WHAT YOU ARE ASKED TO DO
Quote every line below exactly as it reads.

DATA EXCERPT
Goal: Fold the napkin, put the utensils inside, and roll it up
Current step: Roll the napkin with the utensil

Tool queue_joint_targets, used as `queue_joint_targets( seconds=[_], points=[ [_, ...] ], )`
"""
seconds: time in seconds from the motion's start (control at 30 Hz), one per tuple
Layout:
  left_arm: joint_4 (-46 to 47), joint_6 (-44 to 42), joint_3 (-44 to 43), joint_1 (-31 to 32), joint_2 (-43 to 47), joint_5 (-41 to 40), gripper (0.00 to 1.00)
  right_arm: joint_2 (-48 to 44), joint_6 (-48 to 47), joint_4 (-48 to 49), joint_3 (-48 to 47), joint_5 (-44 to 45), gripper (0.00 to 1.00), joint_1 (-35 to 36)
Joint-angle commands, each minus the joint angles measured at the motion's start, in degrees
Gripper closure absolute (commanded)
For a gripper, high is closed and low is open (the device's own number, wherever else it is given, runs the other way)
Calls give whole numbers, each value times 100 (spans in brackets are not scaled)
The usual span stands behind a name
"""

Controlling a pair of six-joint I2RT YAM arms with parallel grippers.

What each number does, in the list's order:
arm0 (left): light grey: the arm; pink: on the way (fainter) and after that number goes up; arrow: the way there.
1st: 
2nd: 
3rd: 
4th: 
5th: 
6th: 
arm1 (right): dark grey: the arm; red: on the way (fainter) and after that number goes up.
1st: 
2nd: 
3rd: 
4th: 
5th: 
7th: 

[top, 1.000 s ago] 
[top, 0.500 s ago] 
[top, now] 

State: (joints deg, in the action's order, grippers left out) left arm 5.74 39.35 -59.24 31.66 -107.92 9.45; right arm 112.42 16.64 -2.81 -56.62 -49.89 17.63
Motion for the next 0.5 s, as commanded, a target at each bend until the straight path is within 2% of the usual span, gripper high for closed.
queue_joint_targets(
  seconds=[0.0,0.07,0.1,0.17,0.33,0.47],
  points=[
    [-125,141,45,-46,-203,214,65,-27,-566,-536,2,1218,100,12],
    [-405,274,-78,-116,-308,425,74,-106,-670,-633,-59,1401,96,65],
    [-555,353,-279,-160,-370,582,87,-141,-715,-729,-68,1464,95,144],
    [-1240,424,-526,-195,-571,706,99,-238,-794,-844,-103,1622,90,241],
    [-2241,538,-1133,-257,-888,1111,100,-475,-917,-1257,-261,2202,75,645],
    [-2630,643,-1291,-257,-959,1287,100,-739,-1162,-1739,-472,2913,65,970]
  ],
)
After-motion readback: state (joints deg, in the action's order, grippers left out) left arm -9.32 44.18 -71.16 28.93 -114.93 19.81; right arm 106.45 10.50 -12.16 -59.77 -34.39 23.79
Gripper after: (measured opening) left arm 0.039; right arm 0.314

ANSWER TO THIS TASK
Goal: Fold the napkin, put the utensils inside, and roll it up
Current step: Roll the napkin with the utensil

Tool queue_joint_targets, used as `queue_joint_targets( seconds=[_], points=[ [_, ...] ], )`
"""
seconds: time in seconds from the motion's start (control at 30 Hz), one per tuple
Layout:
  left_arm: joint_4 (-46 to 47), joint_6 (-44 to 42), joint_3 (-44 to 43), joint_1 (-31 to 32), joint_2 (-43 to 47), joint_5 (-41 to 40), gripper (0.00 to 1.00)
  right_arm: joint_2 (-48 to 44), joint_6 (-48 to 47), joint_4 (-48 to 49), joint_3 (-48 to 47), joint_5 (-44 to 45), gripper (0.00 to 1.00), joint_1 (-35 to 36)
Joint-angle commands, each minus the joint angles measured at the motion's start, in degrees
Gripper closure absolute (commanded)
For a gripper, high is closed and low is open (the device's own number, wherever else it is given, runs the other way)
Calls give whole numbers, each value times 100 (spans in brackets are not scaled)
The usual span stands behind a name
"""

Controlling a pair of six-joint I2RT YAM arms with parallel grippers.

What each number does, in the list's order:
arm0 (left): light grey: the arm; pink: on the way (fainter) and after that number goes up; arrow: the way there.
1st: 
2nd: 
3rd: 
4th: 
5th: 
6th: 
arm1 (right): dark grey: the arm; red: on the way (fainter) and after that number goes up.
1st: 
2nd: 
3rd: 
4th: 
5th: 
7th: 

[top, 1.000 s ago] 
[top, 0.500 s ago] 
[top, now] 

State: (joints deg, in the action's order, grippers left out) left arm 5.74 39.35 -59.24 31.66 -107.92 9.45; right arm 112.42 16.64 -2.81 -56.62 -49.89 17.63
Motion for the next 0.5 s, as commanded, a target at each bend until the straight path is within 2% of the usual span, gripper high for closed.
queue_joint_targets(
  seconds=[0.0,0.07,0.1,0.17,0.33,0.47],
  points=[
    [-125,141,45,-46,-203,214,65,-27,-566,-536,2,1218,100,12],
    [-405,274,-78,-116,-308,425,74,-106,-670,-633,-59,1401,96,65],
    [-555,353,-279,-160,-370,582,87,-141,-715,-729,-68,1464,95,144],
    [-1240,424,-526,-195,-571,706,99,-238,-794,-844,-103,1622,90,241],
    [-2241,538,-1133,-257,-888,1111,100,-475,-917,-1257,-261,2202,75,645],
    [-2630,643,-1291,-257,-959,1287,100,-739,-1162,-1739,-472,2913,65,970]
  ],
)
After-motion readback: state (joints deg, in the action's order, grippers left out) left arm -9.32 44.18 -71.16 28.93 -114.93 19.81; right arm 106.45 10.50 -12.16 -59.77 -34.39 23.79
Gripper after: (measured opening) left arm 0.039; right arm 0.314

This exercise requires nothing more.